We may be wrong. But we believe the thunderous silence from the neoconservative authors of the Iraq disaster is similarly explained. There are a half dozen Republican candidates out there. Which one promotes the Rove-Bush legacy? The best defenders of that legacy are U.S. Senator John McCain of Arizona and a Democrat, Senator Joe Lieberman of Connecticut.

A billion dollars will be spent. We will see most of it. Federal disclosure improves steadily, if imperfectly. When congressional politicians speak seriously about controlling the lunches bought by lobbyists you know there is a surge of reform underway — in federal elections, that is. Reporting of political money in Texas is a joke.
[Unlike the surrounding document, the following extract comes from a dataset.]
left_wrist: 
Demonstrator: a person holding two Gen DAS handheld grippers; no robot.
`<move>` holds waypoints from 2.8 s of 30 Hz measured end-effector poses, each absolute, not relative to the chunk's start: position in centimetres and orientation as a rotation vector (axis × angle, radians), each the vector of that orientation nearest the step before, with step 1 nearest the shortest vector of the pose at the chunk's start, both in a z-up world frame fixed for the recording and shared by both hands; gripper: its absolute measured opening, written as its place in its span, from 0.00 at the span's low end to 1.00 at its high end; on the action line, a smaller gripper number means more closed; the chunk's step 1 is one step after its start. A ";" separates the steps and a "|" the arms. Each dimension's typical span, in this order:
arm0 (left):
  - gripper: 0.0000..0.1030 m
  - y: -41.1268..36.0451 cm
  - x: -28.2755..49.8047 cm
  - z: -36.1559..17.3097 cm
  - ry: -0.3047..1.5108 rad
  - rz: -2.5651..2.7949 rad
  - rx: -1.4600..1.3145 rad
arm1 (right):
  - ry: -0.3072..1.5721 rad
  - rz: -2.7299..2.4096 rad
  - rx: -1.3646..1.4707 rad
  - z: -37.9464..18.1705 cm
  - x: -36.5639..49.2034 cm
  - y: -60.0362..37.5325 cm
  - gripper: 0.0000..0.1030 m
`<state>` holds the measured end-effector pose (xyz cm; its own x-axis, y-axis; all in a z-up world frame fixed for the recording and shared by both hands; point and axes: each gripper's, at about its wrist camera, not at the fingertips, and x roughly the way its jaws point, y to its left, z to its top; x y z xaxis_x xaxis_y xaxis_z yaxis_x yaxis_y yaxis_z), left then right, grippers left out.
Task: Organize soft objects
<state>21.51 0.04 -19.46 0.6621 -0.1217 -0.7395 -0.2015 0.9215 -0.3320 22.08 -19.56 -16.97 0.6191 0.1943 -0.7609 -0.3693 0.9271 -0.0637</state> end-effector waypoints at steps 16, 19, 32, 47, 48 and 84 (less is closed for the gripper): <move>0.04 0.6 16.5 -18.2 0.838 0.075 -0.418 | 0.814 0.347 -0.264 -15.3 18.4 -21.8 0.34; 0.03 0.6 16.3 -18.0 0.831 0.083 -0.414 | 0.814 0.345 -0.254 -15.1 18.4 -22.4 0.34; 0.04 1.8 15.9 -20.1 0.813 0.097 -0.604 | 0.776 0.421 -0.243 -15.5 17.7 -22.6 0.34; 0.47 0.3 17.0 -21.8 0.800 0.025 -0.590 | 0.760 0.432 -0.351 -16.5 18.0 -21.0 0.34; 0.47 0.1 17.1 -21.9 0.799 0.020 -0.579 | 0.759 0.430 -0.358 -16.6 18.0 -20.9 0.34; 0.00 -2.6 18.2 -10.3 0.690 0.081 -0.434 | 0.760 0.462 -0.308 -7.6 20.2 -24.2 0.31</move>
So does this mean we will be apologizing for being Texans for the next 22 months? Our state’s leading pols are in retreat or disgrace. Governor Rick Perry got less than 40% of the vote and he is unlikely to leave us for the vice president’s slot on the Republican ticket. Our short-time former Texan, Vice President Dick Cheney, has announced he will not be a 2008 candidate. Our former U.S. Representative Henry Bonilla had a one-day rumor as a possible ambassador to somewhere … Paraguay maybe? The previous majority leader of the Republican House of Representatives, Dick Armey, is hitting the talk shows to criticize Republican fiscal policy. And whatever happened to Tom DeLay?

Have no fear. Texas will rise again. Sit back and watch how $1 billion is spent on political prattle. As Gene Hendryx used to say, “We might learn something.”

(Also published by the Big Bend Sentinel of Marfa, Texas February 15, 2007.)